The Eurogroup finance ministers meeting continues today after ministers signed off on the first tranche of the second Greek bailout of €35.5bn, pending discussions about the IMF’s contribution on Thursday, as well as national votes.

Economic affairs commissioner Olli Rehn went on to say that the success of the Greek programme would hinge on implementation risks and political unity in Greece, an enormous caveat if ever there was one with elections coming up on April 15th, and with the two main parties lagging badly in the polls.

With the ink barely dry on the Greek debt agreement it would appear that litigation looks ready to start in earnest with lawyers in Germany representing 110 Greek bondholders launching a class action to sue banks and the Greek state, though what they expect to achieve is not entirely clear given that Greece has no money.

Pressure was also been brought to bear on Spain by EU officials to cut its budget from the 5.8% of GDP this year to 5.3% with EU ministers insisting that, despite rising unemployment, that further front loading of cuts is required. The compromise from the previous 4.4% number imposed by Brussels rather undermines the tough talk surrounding the fiscal compact, in the face of Spanish defiance, but given Spain’s problems it’s still a big ask, especially as the 2013 target of 3% has been left unchanged.

Options to look at expanding the size of the €500bn ESM are set to be discussed at the next meeting in Copenhagen at the end of the month.

Attention also turns to the UK again this week after last Friday’s disappointing industrial production data as the next budget looms large. The latest January trade data is expected to show that the Chancellor remains on target to come in well under his borrowing target for 2011 with expectations that the deficit will come in slightly higher at £7.9bn, up from December’s £7.1bn.

Germany looks set to continue to stand out as the one of the few beacons of growth in Europe with the latest ZEW economic sentiment for March set to build on last months surprise improvement with a rise from 5.4 to 10.

The improvement in US economic data looks set to continue today with US retail sales for February expected to show a significant improvement from January’s 0.4% rise with expectations of a rise of 1.1%.

The latest FOMC meeting isn’t expected to give any further clues with respect to monetary policy so anyone expecting clues as to any possible timing of QE3 will be disappointed. At some point the Fed will have to acknowledge that recent data has been much better than expected and as such the argument for further measures has been significantly reduced.

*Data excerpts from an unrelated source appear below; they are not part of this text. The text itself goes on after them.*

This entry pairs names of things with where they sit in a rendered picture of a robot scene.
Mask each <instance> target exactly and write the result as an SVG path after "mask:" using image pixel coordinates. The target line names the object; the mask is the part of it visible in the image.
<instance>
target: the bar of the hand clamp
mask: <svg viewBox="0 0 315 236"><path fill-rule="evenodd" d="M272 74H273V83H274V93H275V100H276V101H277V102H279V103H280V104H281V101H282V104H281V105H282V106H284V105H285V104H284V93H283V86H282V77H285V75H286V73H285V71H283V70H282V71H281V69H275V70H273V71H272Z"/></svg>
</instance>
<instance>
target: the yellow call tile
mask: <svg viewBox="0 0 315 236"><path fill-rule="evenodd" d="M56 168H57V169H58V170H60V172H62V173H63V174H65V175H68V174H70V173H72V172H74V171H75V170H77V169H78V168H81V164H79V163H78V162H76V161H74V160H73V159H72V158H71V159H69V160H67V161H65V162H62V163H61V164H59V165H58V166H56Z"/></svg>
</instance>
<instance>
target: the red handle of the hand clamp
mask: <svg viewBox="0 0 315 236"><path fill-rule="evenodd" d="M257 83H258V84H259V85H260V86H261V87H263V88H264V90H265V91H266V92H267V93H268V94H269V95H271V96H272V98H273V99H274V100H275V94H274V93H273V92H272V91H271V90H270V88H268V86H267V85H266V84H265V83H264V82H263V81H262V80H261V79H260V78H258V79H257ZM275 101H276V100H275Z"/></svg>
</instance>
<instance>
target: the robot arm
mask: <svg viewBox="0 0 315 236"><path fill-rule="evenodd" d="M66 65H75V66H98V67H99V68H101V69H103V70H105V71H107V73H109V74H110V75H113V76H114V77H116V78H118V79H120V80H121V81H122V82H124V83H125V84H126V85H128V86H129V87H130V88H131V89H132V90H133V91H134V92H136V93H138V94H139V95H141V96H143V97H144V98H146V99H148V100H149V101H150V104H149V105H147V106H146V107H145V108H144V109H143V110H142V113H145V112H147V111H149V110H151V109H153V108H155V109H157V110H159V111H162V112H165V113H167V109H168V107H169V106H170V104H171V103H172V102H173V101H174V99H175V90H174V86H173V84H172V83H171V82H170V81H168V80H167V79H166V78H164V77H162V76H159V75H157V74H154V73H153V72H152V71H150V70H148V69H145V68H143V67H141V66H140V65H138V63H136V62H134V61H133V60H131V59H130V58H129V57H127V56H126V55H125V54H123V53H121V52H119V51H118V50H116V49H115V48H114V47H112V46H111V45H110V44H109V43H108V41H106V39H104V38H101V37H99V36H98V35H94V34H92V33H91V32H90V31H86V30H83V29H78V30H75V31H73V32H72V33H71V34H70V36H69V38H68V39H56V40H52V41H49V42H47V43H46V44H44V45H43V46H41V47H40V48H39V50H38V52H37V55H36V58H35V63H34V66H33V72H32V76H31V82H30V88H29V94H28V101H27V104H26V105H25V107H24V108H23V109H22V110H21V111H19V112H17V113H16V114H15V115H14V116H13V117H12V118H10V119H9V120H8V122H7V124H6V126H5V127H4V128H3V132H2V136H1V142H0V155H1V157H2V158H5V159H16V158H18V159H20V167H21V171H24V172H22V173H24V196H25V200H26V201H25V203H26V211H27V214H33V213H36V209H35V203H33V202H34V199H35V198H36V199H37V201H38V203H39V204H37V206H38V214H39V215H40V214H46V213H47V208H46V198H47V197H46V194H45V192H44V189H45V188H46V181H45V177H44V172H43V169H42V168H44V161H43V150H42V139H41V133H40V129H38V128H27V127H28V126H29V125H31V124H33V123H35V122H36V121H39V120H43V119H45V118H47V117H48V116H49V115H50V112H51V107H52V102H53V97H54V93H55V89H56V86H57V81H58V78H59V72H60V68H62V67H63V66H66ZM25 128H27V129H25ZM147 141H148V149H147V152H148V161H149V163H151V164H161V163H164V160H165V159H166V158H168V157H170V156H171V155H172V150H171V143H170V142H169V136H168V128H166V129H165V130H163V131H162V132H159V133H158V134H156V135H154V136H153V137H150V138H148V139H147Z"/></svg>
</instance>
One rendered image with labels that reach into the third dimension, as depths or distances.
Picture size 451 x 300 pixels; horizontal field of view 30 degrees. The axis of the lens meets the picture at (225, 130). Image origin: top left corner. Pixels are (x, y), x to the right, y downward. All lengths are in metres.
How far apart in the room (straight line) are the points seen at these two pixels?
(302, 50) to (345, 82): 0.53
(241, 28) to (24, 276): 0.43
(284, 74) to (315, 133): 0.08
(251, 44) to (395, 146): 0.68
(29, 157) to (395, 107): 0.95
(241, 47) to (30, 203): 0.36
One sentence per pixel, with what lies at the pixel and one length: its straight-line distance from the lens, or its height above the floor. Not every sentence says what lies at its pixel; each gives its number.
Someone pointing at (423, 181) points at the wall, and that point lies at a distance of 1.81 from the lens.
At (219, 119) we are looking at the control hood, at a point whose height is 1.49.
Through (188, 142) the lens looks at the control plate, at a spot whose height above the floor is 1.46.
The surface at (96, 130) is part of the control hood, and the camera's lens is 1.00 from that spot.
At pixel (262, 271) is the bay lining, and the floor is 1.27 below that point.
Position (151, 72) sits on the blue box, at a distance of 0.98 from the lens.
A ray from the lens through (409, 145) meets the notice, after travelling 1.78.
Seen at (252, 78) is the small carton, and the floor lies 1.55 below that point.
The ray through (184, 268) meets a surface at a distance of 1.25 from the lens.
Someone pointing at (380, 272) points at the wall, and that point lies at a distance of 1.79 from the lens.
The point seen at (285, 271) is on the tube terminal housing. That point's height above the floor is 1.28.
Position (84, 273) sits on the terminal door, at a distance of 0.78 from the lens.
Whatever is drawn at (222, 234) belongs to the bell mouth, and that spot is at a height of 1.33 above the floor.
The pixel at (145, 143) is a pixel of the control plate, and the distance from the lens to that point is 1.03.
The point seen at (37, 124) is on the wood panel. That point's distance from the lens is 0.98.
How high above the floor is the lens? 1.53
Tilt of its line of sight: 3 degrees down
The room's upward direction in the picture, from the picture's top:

EURUSD – the failure to push below the 55 day MA at 1.3080 yesterday keeps the single currency in its range with resistance still at the 100 day MA at 1.3250 as well as the highs last week at 1.3290.
These two levels seem to be containing the current price action and as such a break either side could well give clues to the next direction on travel.
On the upside above 1.3290 argues for a move towards 1.3370, while below 1.3080 argues a move towards the February lows at 1.2975.

GBPUSD – yesterday’s break below the 55 day MA and February lows at 1.5645 saw the pound rebound from the 1.5610 level which is also 50% retracement of the entire up move from the 1.5240 lows to the 1.5990 highs.
These new lows argue for further weakness towards 1.5530, the 61.8% level as well as 1.5420.
To stabilise the pound needs to recover above the 1.5830/40 area which is what it was unable to do late last week. The key barrier on the upside remains at the 200 day MA at 1.5890 and this remains a key resistance level for another crack at the 1.6000 area.

EURGBP – yesterday’s move above the 0.8400 level triggered a few stops but it hasn’t been able to push beyond the 0.8425 level which has in the past been a fairly good resistance level. A break higher could well see a retest of the high this year just above the 0.8500 level.
Despite this squeeze higher downside pressure continues to be the dominant theme; with the trend line support from the 0.8220 lows now at 0.8310. A move through the 0.8300 level retargets the January range lows at 0.8220.

USDJPY – having fallen just shy of the medium term target at the 82.85 level, the US dollar has slipped back slightly. The 38.2% retracement of the down move from the 2010 highs at 95 to the lows at 75.30 at 82.85 remains the next objective after last weeks strong weekly close above the Ichimoku cloud at 81.
This continues to augur well for further gains towards 85.15 which is the 50% level of the same move and given previous price action when the weekly cloud has broken we could well see 90 in the next 12 months.
The key support levels now lie at last weeks low at the 80.60 area.